Every line containing the word "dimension" is to be copied from the data below.

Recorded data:
Segment Open
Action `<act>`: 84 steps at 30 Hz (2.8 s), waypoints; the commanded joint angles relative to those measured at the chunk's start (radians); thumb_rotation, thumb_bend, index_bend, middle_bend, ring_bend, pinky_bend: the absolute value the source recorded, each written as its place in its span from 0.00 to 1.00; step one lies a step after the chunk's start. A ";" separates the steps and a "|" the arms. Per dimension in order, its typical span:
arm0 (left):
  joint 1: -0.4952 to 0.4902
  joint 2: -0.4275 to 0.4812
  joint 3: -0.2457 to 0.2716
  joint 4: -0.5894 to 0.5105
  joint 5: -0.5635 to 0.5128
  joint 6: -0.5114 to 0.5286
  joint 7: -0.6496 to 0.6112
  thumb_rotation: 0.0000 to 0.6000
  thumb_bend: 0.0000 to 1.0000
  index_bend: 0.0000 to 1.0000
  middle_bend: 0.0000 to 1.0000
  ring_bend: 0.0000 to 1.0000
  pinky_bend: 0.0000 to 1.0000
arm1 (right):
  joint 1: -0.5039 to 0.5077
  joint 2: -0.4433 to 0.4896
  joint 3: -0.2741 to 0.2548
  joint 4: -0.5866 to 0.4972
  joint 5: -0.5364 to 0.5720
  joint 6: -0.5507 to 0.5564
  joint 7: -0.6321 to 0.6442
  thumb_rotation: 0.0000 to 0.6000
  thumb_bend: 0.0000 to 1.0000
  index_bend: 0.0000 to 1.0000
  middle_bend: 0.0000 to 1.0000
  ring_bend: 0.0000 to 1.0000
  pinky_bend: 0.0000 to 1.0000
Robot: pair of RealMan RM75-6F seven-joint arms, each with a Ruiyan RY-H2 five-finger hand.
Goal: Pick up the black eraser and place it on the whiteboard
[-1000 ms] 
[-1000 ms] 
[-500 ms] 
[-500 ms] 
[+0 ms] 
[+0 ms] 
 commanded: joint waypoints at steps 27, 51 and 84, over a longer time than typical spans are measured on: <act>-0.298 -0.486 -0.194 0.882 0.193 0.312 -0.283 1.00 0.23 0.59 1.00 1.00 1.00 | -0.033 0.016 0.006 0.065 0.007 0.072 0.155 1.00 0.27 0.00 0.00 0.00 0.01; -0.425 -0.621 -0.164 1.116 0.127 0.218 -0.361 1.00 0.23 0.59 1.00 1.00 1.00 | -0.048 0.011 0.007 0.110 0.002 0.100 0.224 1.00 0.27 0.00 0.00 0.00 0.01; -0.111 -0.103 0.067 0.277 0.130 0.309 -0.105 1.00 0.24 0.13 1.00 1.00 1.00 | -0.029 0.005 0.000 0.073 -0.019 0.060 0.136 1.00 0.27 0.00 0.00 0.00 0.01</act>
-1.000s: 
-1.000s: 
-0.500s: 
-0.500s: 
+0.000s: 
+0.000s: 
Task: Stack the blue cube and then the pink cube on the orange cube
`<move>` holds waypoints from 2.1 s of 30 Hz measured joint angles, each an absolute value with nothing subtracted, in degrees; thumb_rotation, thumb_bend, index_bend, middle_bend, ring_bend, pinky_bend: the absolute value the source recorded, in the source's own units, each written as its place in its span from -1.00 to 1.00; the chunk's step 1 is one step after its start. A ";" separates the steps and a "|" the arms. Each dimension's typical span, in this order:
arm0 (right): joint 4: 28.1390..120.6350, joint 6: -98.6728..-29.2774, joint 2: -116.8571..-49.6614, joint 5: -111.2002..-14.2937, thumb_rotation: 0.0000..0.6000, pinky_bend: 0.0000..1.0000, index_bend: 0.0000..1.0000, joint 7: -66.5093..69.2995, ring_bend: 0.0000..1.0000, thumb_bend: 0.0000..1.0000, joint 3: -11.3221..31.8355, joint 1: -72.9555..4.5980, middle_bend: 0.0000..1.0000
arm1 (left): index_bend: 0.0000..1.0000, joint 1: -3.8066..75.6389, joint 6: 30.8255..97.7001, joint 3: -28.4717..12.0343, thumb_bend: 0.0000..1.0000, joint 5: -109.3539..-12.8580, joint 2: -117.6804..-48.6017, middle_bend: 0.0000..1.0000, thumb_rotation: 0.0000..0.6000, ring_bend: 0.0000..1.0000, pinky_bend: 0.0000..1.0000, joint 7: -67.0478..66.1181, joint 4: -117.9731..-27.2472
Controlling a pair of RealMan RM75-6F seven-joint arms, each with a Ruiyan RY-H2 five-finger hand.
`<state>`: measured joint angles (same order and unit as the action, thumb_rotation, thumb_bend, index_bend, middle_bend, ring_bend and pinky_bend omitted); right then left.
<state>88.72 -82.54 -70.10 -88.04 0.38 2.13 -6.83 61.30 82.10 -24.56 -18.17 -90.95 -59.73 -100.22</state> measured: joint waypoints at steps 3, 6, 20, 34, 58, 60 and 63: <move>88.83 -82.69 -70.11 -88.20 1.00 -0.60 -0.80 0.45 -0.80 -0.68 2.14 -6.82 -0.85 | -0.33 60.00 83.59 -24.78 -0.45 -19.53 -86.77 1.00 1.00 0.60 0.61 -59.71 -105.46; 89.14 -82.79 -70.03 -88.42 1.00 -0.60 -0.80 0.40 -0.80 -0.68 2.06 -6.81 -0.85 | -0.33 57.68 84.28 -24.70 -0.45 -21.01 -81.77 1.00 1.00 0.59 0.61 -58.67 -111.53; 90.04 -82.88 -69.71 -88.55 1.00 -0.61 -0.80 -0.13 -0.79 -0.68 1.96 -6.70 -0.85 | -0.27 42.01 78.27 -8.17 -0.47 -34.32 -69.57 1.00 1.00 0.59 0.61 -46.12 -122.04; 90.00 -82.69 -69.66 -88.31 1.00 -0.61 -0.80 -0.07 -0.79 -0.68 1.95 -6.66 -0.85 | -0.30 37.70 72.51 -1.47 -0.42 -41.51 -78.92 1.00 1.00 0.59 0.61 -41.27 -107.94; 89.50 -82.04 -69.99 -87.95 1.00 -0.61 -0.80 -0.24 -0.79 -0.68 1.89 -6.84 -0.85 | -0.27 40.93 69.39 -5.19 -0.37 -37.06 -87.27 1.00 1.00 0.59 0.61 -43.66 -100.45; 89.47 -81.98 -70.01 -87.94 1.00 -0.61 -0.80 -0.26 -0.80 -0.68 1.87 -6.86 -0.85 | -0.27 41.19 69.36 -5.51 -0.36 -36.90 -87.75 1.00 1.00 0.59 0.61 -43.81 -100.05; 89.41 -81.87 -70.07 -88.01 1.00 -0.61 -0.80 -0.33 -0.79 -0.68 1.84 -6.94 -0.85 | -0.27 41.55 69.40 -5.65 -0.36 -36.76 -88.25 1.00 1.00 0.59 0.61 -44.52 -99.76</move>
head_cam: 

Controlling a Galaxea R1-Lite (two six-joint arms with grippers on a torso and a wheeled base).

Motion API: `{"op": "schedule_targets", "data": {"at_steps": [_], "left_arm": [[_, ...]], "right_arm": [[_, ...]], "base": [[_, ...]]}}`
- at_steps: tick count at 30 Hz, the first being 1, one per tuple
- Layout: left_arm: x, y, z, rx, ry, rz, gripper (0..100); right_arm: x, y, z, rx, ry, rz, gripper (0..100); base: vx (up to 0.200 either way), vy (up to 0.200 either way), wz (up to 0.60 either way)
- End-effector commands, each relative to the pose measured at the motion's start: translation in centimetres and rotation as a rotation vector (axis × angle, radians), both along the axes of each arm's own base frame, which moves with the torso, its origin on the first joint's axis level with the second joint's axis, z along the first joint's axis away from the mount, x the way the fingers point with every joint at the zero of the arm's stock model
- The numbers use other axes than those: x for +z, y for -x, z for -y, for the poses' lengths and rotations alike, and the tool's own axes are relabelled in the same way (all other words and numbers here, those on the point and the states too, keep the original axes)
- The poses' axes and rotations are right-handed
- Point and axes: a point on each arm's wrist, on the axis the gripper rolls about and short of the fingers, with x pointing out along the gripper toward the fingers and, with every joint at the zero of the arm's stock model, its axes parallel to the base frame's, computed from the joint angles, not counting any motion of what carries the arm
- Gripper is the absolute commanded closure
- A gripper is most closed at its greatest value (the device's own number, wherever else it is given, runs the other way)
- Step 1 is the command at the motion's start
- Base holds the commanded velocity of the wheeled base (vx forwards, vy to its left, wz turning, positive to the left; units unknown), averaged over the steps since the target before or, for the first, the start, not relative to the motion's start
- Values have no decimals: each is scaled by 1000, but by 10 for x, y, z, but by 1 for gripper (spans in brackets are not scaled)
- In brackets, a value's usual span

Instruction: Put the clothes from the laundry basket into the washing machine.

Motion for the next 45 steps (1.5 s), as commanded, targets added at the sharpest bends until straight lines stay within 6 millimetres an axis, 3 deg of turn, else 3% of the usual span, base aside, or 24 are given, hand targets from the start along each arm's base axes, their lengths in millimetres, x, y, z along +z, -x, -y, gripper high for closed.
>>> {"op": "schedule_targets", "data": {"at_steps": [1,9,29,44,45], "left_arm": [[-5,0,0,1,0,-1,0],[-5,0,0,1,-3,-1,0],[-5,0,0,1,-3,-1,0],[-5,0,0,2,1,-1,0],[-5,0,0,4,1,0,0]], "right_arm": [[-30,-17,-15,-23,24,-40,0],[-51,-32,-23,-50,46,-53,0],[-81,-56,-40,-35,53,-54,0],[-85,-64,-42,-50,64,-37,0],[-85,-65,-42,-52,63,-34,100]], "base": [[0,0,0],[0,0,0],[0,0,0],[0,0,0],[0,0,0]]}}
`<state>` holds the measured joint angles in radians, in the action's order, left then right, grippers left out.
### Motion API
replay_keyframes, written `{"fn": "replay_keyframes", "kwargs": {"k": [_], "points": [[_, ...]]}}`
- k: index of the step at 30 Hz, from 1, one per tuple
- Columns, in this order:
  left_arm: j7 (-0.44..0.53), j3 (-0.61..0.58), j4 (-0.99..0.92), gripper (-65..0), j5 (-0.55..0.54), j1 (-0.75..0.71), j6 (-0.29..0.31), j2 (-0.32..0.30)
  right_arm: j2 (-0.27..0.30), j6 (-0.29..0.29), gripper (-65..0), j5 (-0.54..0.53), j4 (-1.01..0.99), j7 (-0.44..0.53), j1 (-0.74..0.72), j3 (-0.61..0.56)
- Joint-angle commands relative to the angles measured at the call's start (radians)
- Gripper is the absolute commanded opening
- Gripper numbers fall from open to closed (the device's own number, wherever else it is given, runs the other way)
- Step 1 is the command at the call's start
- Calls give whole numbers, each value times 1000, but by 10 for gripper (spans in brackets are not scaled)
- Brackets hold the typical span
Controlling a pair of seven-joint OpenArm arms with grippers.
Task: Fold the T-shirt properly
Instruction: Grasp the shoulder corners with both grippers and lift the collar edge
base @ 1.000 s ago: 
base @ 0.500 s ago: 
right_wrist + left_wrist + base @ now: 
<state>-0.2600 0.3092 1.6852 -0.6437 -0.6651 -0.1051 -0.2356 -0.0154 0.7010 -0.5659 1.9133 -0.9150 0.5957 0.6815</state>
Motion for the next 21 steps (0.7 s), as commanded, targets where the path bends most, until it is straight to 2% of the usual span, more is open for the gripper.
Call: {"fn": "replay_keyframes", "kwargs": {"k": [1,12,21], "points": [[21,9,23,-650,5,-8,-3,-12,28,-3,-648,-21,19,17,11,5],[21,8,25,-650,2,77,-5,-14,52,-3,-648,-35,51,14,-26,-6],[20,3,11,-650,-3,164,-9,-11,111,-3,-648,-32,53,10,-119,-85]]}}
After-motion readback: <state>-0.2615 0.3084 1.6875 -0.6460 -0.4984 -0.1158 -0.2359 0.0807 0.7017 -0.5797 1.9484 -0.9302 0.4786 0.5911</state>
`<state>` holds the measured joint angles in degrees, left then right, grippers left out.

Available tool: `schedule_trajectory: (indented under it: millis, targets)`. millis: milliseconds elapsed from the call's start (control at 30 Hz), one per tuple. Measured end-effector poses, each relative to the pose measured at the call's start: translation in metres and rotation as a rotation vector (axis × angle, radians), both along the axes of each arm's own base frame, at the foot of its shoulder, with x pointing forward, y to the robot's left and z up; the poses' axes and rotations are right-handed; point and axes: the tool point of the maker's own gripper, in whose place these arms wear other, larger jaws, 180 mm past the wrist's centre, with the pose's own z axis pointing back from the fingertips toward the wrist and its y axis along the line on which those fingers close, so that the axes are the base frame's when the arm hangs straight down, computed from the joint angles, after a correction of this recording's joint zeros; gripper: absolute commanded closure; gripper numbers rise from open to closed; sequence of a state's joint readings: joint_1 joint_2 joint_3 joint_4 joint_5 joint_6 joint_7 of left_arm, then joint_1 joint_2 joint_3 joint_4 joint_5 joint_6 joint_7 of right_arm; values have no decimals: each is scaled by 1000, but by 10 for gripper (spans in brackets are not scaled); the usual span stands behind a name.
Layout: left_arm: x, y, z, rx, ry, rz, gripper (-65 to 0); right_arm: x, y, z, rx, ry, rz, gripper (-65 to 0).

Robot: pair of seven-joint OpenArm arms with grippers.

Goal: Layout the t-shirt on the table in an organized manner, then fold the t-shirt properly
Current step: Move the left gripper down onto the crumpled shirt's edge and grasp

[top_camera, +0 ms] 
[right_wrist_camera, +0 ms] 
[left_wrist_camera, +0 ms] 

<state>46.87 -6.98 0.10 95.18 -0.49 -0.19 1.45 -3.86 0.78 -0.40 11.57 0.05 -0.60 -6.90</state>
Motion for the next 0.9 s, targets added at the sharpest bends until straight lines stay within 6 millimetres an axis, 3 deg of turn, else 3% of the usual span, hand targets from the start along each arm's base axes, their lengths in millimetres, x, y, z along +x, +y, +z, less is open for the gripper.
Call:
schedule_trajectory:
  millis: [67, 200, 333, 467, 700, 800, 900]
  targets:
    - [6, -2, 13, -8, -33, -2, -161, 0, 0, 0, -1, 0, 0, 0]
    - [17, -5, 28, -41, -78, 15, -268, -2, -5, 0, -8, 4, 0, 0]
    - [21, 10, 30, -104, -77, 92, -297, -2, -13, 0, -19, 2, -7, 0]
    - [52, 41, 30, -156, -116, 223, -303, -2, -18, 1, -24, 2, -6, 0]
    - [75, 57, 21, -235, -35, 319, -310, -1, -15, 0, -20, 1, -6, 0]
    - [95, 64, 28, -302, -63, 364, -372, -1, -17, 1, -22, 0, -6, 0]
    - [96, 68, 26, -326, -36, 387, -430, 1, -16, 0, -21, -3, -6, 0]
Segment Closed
- [Solved exercise]
Action `<act>`: 84 steps at 30 Hz (2.8 s), waypoints; the commanded joint angles relative to those measured at the chunk's start (radians); thumb_rotation, thumb_bend, index_bend, middle_bend, ring_bend, pinky_bend: the absolute value the source recorded, each written as its place in its span from 0.00 to 1.00; step one lies a step after the chunk's start. A ";" separates the steps and a "|" the arms. Per dimension in order, its typical span:
`<move>` holds waypoints from 2.1 s of 30 Hz measured joint angles, each an absolute value with nothing subtracted, in degrees; thumb_rotation, thumb_bend, index_bend, middle_bend, ring_bend, pinky_bend: the absolute value the source recorded, in the source's own units, each written as its place in its span from -1.00 to 1.00; the chunk's step 1 is one step after its start. A ";" separates the steps and a "|" the arms. Each dimension's typical span, in this order:

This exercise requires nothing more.